International Council of Marine Industry Associations (ICOMIA)

The International Council of Marine Industry Associations (ICOMIA, founded 1966) is a non-profit international trade association that brings together national recreational marine industry associations and represents them at an international level. ICOMIA has currently 35 full members representing virtually all countries with an active recreational marine industry in Europe, North America, Asia and Australia.

ICOMIA publishes documents and guidelines to facilitate the growth of the global recreational marine industry. One of ICOMIA’s on-going projects is the Global Conformity Guidelines, which are produced in association with the American Boat and Yacht Council (ABYC), British Marine Federation (BMF), National Marine Manufacturers Association (NMMA) and International Marine Certification Institute (IMCI).

The purpose of the Global Conformity Guidelines is to assist boat builders who comply with either ABYC or ISO standard systems, but are looking to start exporting to countries using the opposite system. So far, ICOMIA has published seven guidelines including Fuel Systems, Powering and Windows, Portlights and Hatches in the ICOMIA Online Library.
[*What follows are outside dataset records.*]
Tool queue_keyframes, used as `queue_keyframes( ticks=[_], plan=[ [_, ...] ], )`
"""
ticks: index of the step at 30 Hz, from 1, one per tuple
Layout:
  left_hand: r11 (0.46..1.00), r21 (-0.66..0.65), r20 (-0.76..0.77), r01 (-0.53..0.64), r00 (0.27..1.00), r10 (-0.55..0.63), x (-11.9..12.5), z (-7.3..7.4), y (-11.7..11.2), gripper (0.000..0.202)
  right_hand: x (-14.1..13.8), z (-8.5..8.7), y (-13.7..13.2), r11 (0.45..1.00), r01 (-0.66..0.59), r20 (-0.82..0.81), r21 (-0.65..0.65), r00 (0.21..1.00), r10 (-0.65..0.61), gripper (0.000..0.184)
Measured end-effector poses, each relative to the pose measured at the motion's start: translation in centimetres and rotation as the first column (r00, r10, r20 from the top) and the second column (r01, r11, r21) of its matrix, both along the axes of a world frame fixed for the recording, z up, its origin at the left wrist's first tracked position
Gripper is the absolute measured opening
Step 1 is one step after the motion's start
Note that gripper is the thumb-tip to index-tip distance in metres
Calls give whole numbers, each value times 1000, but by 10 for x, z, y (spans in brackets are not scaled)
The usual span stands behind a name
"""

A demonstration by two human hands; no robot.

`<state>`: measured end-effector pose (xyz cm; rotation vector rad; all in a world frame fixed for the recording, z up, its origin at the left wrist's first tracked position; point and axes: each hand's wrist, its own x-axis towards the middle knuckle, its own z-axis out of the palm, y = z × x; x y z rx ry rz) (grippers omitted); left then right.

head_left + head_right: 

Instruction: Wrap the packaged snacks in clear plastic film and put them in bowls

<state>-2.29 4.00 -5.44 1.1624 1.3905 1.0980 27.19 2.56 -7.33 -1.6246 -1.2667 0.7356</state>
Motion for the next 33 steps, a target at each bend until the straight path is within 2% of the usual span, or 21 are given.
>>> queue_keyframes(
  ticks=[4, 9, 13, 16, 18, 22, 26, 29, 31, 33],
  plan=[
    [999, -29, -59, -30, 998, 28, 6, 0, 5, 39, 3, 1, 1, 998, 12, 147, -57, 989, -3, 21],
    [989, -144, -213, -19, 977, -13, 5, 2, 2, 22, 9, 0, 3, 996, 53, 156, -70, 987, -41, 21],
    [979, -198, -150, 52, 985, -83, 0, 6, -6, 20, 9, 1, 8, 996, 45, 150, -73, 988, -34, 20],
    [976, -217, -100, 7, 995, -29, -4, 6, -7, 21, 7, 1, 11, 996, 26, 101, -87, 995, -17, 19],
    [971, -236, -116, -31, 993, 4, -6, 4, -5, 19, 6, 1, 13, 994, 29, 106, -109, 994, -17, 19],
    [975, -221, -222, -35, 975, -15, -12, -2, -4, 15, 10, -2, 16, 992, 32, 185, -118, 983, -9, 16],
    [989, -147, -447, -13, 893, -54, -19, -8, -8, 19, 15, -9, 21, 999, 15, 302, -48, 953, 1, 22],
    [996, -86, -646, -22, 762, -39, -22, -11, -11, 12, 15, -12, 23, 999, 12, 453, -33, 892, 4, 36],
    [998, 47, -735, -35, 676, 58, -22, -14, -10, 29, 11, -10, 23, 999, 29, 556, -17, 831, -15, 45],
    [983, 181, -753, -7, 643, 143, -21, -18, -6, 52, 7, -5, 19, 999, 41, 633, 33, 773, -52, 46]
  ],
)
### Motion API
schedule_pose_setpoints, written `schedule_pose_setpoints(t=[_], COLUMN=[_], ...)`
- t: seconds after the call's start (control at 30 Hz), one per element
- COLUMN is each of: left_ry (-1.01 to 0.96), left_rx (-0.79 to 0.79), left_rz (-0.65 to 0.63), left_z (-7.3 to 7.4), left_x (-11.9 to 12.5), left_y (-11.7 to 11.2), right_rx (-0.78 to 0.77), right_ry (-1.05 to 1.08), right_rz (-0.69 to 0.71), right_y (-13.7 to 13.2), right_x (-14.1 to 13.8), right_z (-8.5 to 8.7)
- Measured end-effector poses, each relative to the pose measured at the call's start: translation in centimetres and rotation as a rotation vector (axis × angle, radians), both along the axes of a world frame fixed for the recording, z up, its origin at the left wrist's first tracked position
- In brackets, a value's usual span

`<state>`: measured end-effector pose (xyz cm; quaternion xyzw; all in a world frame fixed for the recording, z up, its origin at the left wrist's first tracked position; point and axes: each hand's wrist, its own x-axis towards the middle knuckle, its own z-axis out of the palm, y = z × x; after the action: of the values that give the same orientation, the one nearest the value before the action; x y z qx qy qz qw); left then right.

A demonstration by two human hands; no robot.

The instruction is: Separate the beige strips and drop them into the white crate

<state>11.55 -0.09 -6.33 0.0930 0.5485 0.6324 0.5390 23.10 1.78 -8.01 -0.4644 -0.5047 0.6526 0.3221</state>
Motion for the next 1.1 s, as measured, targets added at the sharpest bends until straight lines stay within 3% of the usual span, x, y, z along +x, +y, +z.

The final goal of the Global Conformity Guidelines is to resolve the differences between the two standards and achieve one global technical specification.

Equally important to mention are the annual ICOMIA industry statistics, which are produced annually with numbers from their global membership.

In addition to publishing guidelines and other valuable documents, ICOMIA is directly involved with a number of international events. In partnership with Amsterdam RAI, the annual marine equipment trade show METS has become the global market place for equipment manufacturers.